ED VASICEK: On this day, June 23, in world history

Life went on,
and so it does to
the present.

Every once in awhile, I enjoy writing a column in which I interact with history. Join me as we look at a few events that occurred on this day, June 23. These events are chosen from a list found at wikipedia.org. To read my comments, however, you need either (1) a copy of the Kokomo Tribune or (2) an online connection to www.kokomotribune.com!

Journey back with me more than seven centuries to June 23, 1305. On this day, the French signed a peace treaty with the Flemish. The Flemish language is often called “Belgian Dutch,” a major language in the small nation of Belgium. What is interesting about this language is that it most resembles the language from which English hails: Anglo-Saxon. At least, that is a contending opinion.

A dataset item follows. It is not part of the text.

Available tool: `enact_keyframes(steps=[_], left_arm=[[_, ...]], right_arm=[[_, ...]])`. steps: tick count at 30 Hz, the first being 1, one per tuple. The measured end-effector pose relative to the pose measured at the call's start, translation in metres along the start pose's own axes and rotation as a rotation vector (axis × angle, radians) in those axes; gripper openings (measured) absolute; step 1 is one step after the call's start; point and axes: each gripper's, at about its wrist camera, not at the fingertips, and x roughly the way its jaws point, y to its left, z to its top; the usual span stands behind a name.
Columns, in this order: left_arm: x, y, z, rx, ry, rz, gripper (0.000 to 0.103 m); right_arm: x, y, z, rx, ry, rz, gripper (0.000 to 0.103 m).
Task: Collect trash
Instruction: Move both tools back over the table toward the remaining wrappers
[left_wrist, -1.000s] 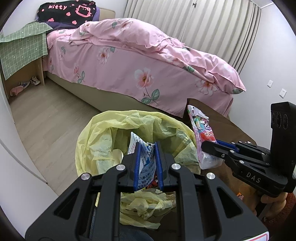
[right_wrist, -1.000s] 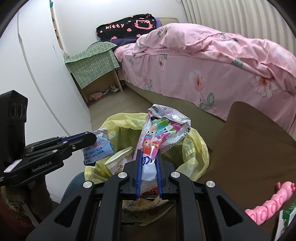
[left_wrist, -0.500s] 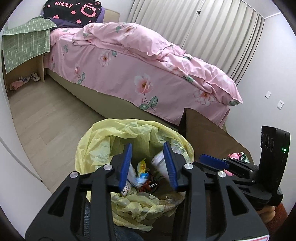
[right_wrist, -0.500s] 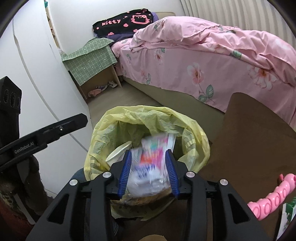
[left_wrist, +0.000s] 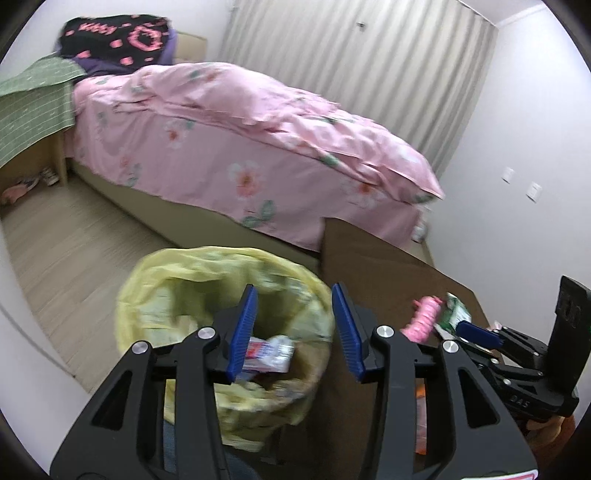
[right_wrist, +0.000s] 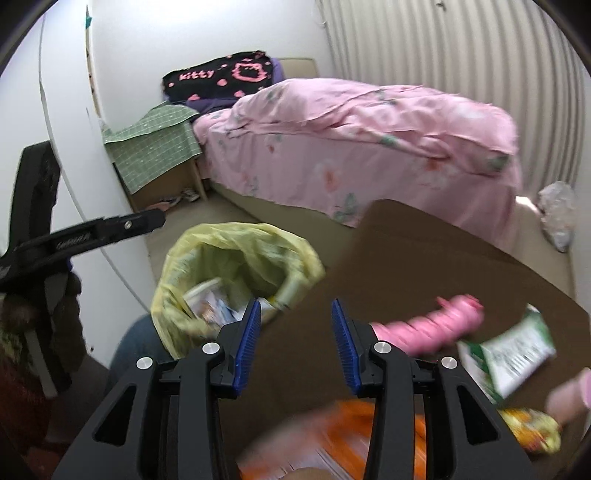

According to proto-english.org, “Officially, the closest language to (official) English is (official) Dutch. General Dutch is a compromise language between several distinct dialects. It is a recent standard (17th century). Fries is a part of the Dutch language group, but considered a separate language. The Frisian language is announced to be the closest language to English. There is however another candidate to that: West Flemish.”

The article proceeds to make its case. Whether Frisian or Flemish, Anglo-Saxon emerged from a Dutch-like forerunner.

English is truly a mutt language. Much of our vocabulary comes not only from Anglo-Saxon, but earlier Celtic languages mixed with later Viking (Old Norse, making our sentences depend upon word order) and French (from Normandy) languages. When all is said and done, we have a language with massive vocabulary and nuances of meaning because we may have a Celtic word for something, an Anglo-Saxon word, a French (Latin) word, and perhaps even a Viking term. The world’s leading language is no purebred!